L’incendie de Santa Clarita, surnommé « Sand Fire » car il est né dans le Sand Canyon, n’est pas non plus le seul en cours dans l’Etat. Plus au nord, à Big Sur, un autre feu a déjà détruit des dizaines d’hectares, six maisons, et des milliers de personnes se tiennent prêtes à évacuer. Les pompiers n’envisagent pas d’amélioration avant la fin du mois : le brasier s’est déclenché dans une zone inaccessible.
En cause, comme chaque année, la sécheresse que subit l’Ouest américain, et tout particulièrement la Californie du Sud, depuis 2011. L’incendie en cours est typique du « comportement extrême » que peuvent adopter les feux de broussailles dans ce contexte, explique ainsi une météorologiste au Los Angeles Times.
Lorsque les premières flammes sont signalées dans le Sand Canyon, vendredi 22, vers 14 heures, une surface de 2 000 mètres carrés seulement est touchée. A peine huit heures plus tard, à 22 heures, ce sont déjà plus de 13 kilomètres carrés qui sont ravagés.
Et dimanche soir, deux jours plus tard, plus de 130 kilomètres carrés, c’est-à-dire une superficie supérieure à la ville de Paris, sont aux prises avec les flammes, malgré l’intervention massive de 1 600 pompiers, de 122 camions et de quinze hélicoptères. L’épaisseur du panache de fumée rend impossible, la plupart du temps, le largage par avion sur l’incendie. Seuls les hélicoptères peuvent répandre du produit retardateur sur les zones encore épargnées.
Et les vents, imprévisibles depuis vendredi 22 juillet, ne cessent de jouer des tours aux pompiers. Dimanche, l’incendie paraissait se diriger vers le nord, et Santa Clarita. Mais au sud, il n’était qu’à quelques centaines de mètres des premières maisons de Sylmar, dans la San Fernando Valley. Une zone où résident près de 2 millions d’habitants.
Cette impuissance apparente traduit la très grande difficulté d’intervention sur des terrains abrupts, recouverts de broussailles desséchées qui flambent comme des allumettes. « Ce dont nous parlons, c’est un stress de la végétation, de la sécheresse, a expliqué John Tripp, le chef adjoint des pompiers du comté de Los Angeles, lors d’une conférence de presse, dimanche matin. Toutes les conditions sont réunies [la chaleur, la sécheresse de la végétation, le vent] et le feu s’est engouffré là-dedans comme un train de marchandise. »
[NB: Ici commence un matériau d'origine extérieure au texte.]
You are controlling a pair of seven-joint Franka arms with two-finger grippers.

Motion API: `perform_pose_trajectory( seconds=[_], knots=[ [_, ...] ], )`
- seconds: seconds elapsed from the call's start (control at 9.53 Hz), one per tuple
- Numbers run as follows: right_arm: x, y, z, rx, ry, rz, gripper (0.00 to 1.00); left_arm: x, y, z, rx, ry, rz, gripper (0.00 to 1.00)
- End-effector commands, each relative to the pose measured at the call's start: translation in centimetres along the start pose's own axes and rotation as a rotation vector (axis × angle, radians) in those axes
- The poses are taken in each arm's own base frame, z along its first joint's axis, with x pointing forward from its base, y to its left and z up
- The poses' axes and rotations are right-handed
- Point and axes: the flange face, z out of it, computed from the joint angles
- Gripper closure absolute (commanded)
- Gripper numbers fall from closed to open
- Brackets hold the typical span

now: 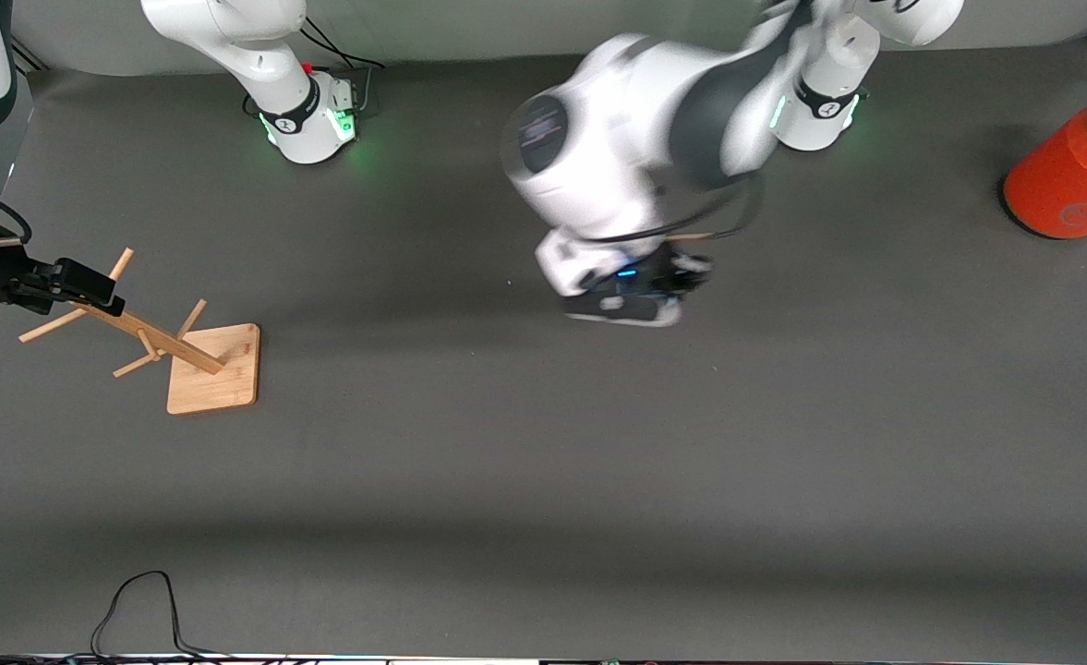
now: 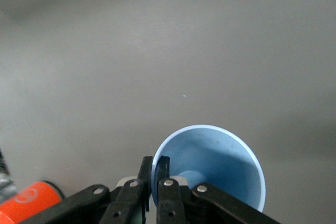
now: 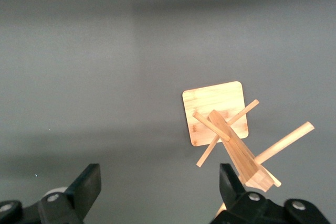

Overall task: Rotate and upright cup with both arms
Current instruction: 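Rotate the blue cup upright with the left gripper and set it down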

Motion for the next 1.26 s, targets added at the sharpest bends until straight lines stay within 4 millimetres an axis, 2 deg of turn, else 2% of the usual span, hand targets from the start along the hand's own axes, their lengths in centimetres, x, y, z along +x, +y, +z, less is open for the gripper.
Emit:
perform_pose_trajectory(
  seconds=[0.0, 0.1, 0.31, 0.42, 0.52, 0.73, 0.94, 1.15],
  knots=[
    [0.0, 0.0, -0.5, -0.013, 0.011, -0.028, 0.00, -2.5, -4.5, -0.8, -0.103, -0.002, -0.069, 1.00],
    [-0.1, -0.1, -0.7, -0.014, 0.016, -0.054, 0.00, -3.0, -7.2, -0.5, -0.161, 0.019, -0.107, 1.00],
    [-0.2, -0.1, -0.8, -0.013, 0.012, -0.090, 0.00, -4.7, -9.0, 0.8, -0.259, 0.090, -0.161, 1.00],
    [-0.2, -0.1, -0.8, -0.013, 0.012, -0.090, 0.00, -5.1, -9.1, 2.1, -0.306, 0.115, -0.186, 1.00],
    [-0.2, -0.1, -0.8, -0.013, 0.012, -0.088, 0.00, -4.8, -8.3, 4.1, -0.323, 0.136, -0.207, 1.00],
    [-0.2, -0.1, -0.7, -0.013, 0.011, -0.087, 0.00, -3.4, -4.7, 8.3, -0.359, 0.181, -0.315, 1.00],
    [-0.1, -0.1, -0.6, -0.013, 0.011, -0.088, 0.00, -1.4, 0.5, 12.7, -0.360, 0.201, -0.393, 1.00],
    [-0.1, -0.1, -0.5, -0.013, 0.009, -0.090, 0.00, -0.4, 5.4, 16.8, -0.366, 0.223, -0.461, 1.00]
  ],
)
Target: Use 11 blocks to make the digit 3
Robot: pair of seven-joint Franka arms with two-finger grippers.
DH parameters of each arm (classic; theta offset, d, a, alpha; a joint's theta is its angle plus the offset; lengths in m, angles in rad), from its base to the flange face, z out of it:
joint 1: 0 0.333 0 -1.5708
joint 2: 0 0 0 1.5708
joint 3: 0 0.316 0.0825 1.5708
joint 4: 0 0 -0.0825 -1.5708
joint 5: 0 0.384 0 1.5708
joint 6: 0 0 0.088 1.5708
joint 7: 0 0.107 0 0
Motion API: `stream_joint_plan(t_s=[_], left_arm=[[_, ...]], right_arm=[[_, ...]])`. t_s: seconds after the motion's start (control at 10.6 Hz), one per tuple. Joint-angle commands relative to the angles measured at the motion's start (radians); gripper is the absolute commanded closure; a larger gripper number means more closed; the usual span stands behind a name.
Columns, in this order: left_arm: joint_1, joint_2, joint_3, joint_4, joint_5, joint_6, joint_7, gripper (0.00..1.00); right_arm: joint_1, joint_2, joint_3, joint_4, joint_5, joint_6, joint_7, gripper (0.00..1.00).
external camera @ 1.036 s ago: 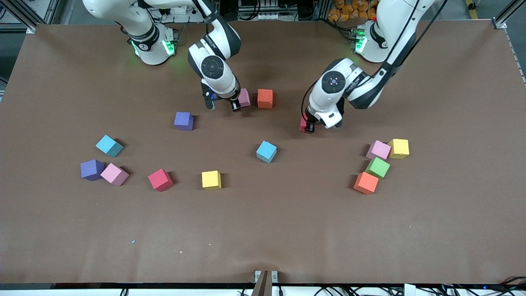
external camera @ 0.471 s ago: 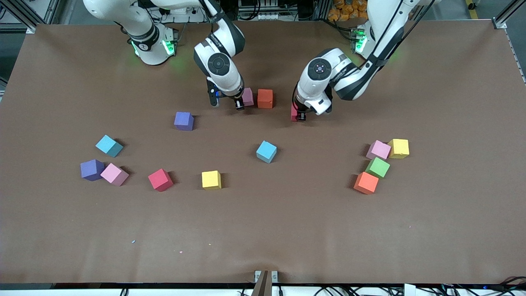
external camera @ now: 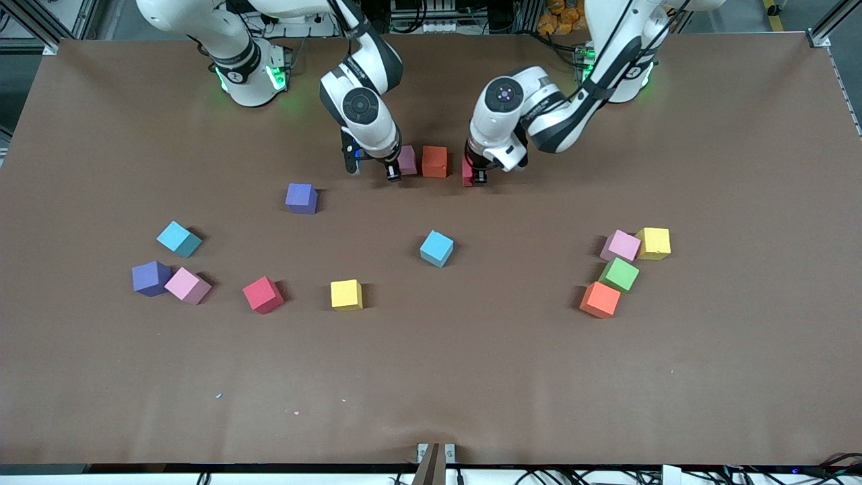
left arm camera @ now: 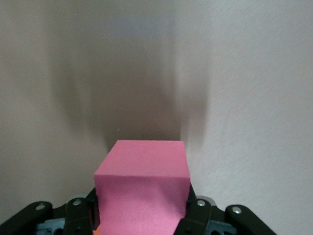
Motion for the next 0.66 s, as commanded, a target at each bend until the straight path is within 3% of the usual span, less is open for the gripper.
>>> stream_joint_plan(t_s=[0.0,0.57], left_arm=[[-0.017,-0.008,0.000,-0.015,0.022,0.020,-0.037,1.00],[-0.038,0.012,0.002,-0.012,0.022,0.072,-0.046,1.00]], right_arm=[[0.018,0.023,-0.004,0.020,0.013,0.024,0.041,0.65],[0.038,0.043,-0.004,0.047,0.013,0.024,0.083,0.65]])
Le chef des pompiers, Daryl Osby, a souligné, lui, le caractère inédit de l’incendie : « Je sais que beaucoup d’habitants ont déjà vu des feux dans ces zones situées entre la nature et la ville. Mais nous ne sommes plus dans une période normale. » « En trente-deux ans de carrière, c’est le feu le plus violent que j’ai vu à cette époque de l’année », a-t-il ajouté. La veille, il avait expliqué que le même feu, cinq ans auparavant, en 2011, avant le début de la sécheresse, aurait été contrôlé avec beaucoup plus de facilité.
L’année 2015 avait été une année record pour les incendies ; 2016 s’annonce pire encore, explique d’ailleurs le ministère de l’intérieur américain – chargé de l’environnement –, dans un texte publié le 19 juillet. En 2015, 40 500 kilomètres carrés avaient été brûlés, deux fois la taille de l’Etat du New Jersey. En 2016, 29 000 feux ont déjà détruit plus de 10 500 kilomètres carrés depuis janvier.
La saison commence de plus en plus tôt, soulignent les autorités : en Alaska, le premier feu a été signalé à la fin de février, au lieu d’avril-mai habituellement. « Les feux commencent plus tôt, brûlent plus longtemps, avec une intensité plus forte à cause de la sécheresse persistante, des températures record et de la propagation d’herbes invasives », détaille le texte.
Les effets du retour du phénomène météorologique El Niño, qui provoque des pluies plus abondantes en Californie, sont pour l’instant décevants. Quand ils ne sont pas négatifs. Le surplus de précipitations a rendu la végétation plus dense. Et une fois desséchée par les fortes chaleurs en cours depuis un mois, elle devient un combustible redoutable.